Subprocess groups w/ DeviceMesh Blocking

I am trying to do sharding on a subset of running processes. With my current setup, I am running 4 processes on a single node and only want processes 0 and 1 to be involved with the Shard() operation. Initially, without a barrier(), processes 0 and 1 would stall immediately. With the barrier() processes 2 and 3 stall.

I recognize the issue is likely that the new_group actually requires that all processes in the main group (i.e. all processes that are part of the distributed job) enter this function, even if they are not going to be members of the group. Per this post Shard Tensor Across Specific Ranks, I solution could be changing the way DeviceMesh is initialized. However, I find this to be unideal in the sense that with what I am currently trying to do, each operation (i.e. shard, etc.) isn’t aware of all the processes that are part of the job, but rather just the processes that are a part of it. In other words, I can’t just initialize the devicemesh as (2, 2) and get a submesh out of it. I need to just have a devicemesh with the required ranks for an operation. Any workaround for this?

local_rank = int(os.environ.get("LOCAL_RANK", 0))
dist.init_process_group(backend='nccl')
torch.cuda.set_device(local_rank)
global_rank = dist.get_rank()

print(f"[Rank {global_rank}] Local Rank = {local_rank}, Device = cuda:{local_rank}")


mesh_ranks = [0, 1]
if global_rank in mesh_ranks:
    device_mesh = DeviceMesh("cuda", mesh_ranks)

    x = torch.tensor([[1, 2], [3, 4]], device=f"cuda:{local_rank}")
    dt = distribute_tensor(x, device_mesh, [Shard(0)])

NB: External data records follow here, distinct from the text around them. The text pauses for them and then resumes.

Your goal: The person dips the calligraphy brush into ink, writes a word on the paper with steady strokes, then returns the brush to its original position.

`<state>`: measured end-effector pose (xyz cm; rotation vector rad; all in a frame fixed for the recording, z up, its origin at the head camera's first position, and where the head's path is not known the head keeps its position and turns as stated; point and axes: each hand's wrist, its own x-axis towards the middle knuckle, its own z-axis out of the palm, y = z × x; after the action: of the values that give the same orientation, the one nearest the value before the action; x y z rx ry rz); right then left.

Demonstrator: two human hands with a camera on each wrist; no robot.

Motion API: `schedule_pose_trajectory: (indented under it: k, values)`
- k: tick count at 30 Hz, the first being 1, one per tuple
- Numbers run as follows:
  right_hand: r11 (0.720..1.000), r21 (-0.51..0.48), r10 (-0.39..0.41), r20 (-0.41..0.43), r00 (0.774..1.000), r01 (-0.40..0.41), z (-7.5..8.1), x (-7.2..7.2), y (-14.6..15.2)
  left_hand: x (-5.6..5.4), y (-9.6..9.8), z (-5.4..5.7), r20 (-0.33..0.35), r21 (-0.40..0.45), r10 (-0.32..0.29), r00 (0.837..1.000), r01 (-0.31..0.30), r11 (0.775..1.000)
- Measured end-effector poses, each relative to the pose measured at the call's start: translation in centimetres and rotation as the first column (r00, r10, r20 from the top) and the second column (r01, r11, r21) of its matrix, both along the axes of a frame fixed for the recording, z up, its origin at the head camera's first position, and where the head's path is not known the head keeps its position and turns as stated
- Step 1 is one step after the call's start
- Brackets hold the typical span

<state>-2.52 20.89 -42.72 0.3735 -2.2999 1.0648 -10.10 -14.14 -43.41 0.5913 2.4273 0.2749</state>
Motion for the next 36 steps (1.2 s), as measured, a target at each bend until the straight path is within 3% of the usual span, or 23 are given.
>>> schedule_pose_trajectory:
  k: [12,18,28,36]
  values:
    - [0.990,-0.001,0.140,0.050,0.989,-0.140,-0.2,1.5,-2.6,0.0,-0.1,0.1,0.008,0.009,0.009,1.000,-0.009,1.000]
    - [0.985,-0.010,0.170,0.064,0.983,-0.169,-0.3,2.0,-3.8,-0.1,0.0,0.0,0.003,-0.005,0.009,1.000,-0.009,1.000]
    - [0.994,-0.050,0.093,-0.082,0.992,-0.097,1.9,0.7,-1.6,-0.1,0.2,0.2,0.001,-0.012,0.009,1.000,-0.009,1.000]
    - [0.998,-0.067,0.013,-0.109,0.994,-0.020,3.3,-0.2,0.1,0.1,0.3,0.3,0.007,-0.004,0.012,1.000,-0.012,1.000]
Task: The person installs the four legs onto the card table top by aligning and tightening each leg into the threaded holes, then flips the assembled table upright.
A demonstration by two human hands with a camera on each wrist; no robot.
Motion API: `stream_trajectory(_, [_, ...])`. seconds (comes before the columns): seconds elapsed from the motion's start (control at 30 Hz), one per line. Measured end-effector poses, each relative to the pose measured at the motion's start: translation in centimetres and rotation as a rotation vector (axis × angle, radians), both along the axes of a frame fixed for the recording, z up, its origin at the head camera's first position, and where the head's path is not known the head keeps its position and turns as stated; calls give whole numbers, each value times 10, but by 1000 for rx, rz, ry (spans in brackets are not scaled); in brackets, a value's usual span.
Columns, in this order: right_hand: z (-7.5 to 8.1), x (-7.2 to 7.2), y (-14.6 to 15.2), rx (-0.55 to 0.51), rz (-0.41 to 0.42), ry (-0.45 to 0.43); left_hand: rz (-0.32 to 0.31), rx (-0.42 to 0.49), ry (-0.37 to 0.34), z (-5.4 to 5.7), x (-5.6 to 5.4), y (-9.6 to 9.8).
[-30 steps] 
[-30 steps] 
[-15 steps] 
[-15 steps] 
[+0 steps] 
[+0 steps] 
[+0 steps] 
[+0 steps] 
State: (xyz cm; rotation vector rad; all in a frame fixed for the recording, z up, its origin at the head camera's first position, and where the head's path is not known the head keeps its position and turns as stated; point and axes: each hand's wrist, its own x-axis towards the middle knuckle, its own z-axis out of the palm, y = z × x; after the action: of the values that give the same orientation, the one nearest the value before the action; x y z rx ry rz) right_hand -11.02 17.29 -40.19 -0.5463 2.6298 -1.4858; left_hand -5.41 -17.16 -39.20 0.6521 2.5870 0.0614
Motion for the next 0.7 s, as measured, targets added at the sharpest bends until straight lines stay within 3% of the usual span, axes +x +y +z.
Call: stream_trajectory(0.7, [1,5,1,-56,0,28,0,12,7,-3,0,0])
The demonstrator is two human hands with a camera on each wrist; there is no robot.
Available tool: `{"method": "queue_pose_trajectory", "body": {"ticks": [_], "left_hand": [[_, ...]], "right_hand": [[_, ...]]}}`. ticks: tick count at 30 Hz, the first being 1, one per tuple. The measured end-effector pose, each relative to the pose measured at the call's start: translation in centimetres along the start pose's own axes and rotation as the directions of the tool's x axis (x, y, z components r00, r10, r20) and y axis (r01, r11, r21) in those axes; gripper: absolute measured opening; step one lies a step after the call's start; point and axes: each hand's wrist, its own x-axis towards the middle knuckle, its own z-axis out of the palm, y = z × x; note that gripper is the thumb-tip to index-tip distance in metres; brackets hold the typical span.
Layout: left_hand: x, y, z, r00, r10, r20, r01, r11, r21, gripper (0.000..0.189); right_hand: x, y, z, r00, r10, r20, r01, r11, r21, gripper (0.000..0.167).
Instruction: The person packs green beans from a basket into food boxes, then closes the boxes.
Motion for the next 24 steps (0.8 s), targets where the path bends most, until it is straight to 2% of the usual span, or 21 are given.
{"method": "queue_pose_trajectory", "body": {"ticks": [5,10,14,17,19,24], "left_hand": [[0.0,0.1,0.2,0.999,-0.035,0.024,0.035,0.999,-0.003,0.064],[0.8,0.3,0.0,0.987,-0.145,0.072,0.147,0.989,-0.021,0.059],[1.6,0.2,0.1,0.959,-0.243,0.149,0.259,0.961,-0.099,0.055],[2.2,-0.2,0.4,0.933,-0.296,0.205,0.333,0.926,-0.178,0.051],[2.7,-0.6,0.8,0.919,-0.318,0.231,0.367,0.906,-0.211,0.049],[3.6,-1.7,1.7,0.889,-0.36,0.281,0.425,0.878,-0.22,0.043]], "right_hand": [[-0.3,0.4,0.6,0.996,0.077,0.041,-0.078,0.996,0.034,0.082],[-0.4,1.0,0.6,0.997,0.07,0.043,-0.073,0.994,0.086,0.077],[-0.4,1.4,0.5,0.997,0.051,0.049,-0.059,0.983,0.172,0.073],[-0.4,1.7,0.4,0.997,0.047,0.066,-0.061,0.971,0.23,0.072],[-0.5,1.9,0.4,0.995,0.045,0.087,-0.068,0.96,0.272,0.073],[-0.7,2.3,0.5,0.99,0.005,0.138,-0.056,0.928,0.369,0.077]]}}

    print(f"[Rank {global_rank}] Sharded tensor: {dt}")
    print(f"[Rank {global_rank}] Reconstructed: {dt.full_tensor()}")
else:
    print(f"[Rank {global_rank}] Skipping mesh participation.")

dist.barrier()

print(f"[Rank {global_rank}] Lets continue.")



Output:
[Rank 2] Local Rank = 2, Device = cuda:2
[Rank 2] Skipping mesh participation.
[Rank 0] Local Rank = 0, Device = cuda:0
[Rank 1] Local Rank = 1, Device = cuda:1
[Rank 3] Local Rank = 3, Device = cuda:3
[Rank 3] Skipping mesh participation.
[Rank 0] Sharded tensor: DTensor(local_tensor=tensor([[1, 2]], device='cuda:0'), device_mesh=DeviceMesh([0, 1]), placements=(Shard(dim=0),))
[Rank 1] Sharded tensor: DTensor(local_tensor=tensor([[3, 4]], device='cuda:1'), device_mesh=DeviceMesh([0, 1]), placements=(Shard(dim=0),))
[Rank 0] Reconstructed: tensor([[1, 2],
        [3, 4]], device='cuda:0')
[Rank 0] Lets continue.
[Rank 1] Lets continue.

This is indeed needed, any reason why you cannot do that in the SPMD style?

I have some specific use cases that can hardly fit the SPMD style. My program follows a producer-consumer style, where some devices are responsible for creating data, and other devices use the data for training. In this case I want the producers and consumers to be basically independent except for the limited communication.